Extracted information
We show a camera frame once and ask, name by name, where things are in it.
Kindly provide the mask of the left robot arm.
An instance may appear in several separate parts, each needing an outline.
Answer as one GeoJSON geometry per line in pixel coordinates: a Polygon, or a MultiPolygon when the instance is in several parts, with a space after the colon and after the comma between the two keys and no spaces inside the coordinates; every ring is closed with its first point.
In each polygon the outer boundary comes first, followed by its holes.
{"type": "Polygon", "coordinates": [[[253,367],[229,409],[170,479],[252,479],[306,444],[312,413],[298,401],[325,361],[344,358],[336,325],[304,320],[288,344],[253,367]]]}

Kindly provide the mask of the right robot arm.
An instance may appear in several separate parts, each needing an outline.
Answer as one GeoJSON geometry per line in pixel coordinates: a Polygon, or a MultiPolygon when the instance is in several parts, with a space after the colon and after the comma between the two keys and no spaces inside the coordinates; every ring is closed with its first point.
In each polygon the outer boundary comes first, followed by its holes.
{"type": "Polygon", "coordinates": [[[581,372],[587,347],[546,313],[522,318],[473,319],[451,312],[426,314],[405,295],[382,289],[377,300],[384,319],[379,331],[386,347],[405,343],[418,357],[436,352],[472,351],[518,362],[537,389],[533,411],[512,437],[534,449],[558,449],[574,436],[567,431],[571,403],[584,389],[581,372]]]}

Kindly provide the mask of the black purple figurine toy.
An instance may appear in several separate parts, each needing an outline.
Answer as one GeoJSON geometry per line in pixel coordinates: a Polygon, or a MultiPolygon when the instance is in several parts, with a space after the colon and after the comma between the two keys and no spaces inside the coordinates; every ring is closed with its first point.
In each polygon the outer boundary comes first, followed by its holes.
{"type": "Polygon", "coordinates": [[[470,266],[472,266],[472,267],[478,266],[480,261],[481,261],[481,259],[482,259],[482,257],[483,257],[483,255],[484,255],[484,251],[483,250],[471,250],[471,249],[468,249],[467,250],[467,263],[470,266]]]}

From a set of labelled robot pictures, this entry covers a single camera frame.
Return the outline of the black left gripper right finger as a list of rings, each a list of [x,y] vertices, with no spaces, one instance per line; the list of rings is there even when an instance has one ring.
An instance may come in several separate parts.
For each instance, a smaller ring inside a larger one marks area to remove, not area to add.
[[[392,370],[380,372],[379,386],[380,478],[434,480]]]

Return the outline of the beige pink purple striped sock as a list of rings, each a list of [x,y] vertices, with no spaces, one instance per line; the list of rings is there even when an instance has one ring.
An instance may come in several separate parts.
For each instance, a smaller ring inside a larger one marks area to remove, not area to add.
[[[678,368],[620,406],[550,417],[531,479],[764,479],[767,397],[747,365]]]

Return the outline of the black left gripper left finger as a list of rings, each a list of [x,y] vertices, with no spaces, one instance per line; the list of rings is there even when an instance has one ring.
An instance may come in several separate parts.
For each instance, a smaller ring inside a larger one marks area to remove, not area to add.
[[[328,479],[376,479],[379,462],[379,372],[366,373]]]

Work to be completed
Every record listed above should be reproduced exactly.

Answer for this exercise
We show a camera frame once and ask, name by name, where things are in it.
Kindly provide the mask of the left robot arm.
An instance may appear in several separate parts, each needing an outline.
Answer as one GeoJSON geometry per line in pixel coordinates: a Polygon, or a MultiPolygon when the instance is in several parts, with a space after the colon and after the comma between the two keys and no spaces inside the coordinates; every ring is closed with its first point.
In each polygon the outer boundary comes first, followed by its holes.
{"type": "Polygon", "coordinates": [[[253,367],[229,409],[170,479],[252,479],[306,444],[312,413],[298,401],[325,361],[344,358],[336,325],[304,320],[288,344],[253,367]]]}

Kindly provide the mask of the right robot arm.
An instance may appear in several separate parts, each needing an outline.
Answer as one GeoJSON geometry per line in pixel coordinates: a Polygon, or a MultiPolygon when the instance is in several parts, with a space after the colon and after the comma between the two keys and no spaces inside the coordinates; every ring is closed with its first point.
In each polygon the outer boundary comes first, followed by its holes.
{"type": "Polygon", "coordinates": [[[581,372],[587,347],[546,313],[522,318],[473,319],[451,312],[426,314],[405,295],[382,289],[377,300],[384,319],[379,331],[386,347],[405,343],[418,357],[436,352],[472,351],[518,362],[537,389],[533,411],[512,437],[534,449],[558,449],[574,436],[567,431],[571,403],[584,389],[581,372]]]}

Kindly provide the mask of the black purple figurine toy.
An instance may appear in several separate parts, each needing an outline.
Answer as one GeoJSON geometry per line in pixel coordinates: a Polygon, or a MultiPolygon when the instance is in several parts, with a space after the colon and after the comma between the two keys and no spaces inside the coordinates; every ring is closed with its first point.
In each polygon the outer boundary comes first, followed by its holes.
{"type": "Polygon", "coordinates": [[[470,266],[472,266],[472,267],[478,266],[480,261],[481,261],[481,259],[482,259],[482,257],[483,257],[483,255],[484,255],[484,251],[483,250],[471,250],[471,249],[468,249],[467,250],[467,263],[470,266]]]}

From a set of labelled robot pictures, this entry covers a single camera frame.
Return the outline of the black left gripper right finger as a list of rings, each a list of [x,y] vertices, with no spaces, one instance per line; the list of rings is there even when an instance has one ring.
An instance may come in several separate parts.
For each instance, a smaller ring inside a larger one marks area to remove, not area to add.
[[[392,370],[380,372],[379,386],[380,478],[434,480]]]

Return the outline of the beige pink purple striped sock as a list of rings, each a list of [x,y] vertices, with no spaces, one instance per line; the list of rings is there even when an instance has one ring.
An instance may come in several separate parts.
For each instance, a smaller ring inside a larger one marks area to remove, not area to add.
[[[678,368],[620,406],[550,417],[531,479],[764,479],[767,397],[747,365]]]

Return the outline of the black left gripper left finger as a list of rings, each a list of [x,y] vertices, with no spaces, one instance per line; the list of rings is there even when an instance has one ring.
An instance may come in several separate parts.
For each instance, a smaller ring inside a larger one marks area to remove, not area to add.
[[[328,479],[376,479],[379,462],[379,372],[366,373]]]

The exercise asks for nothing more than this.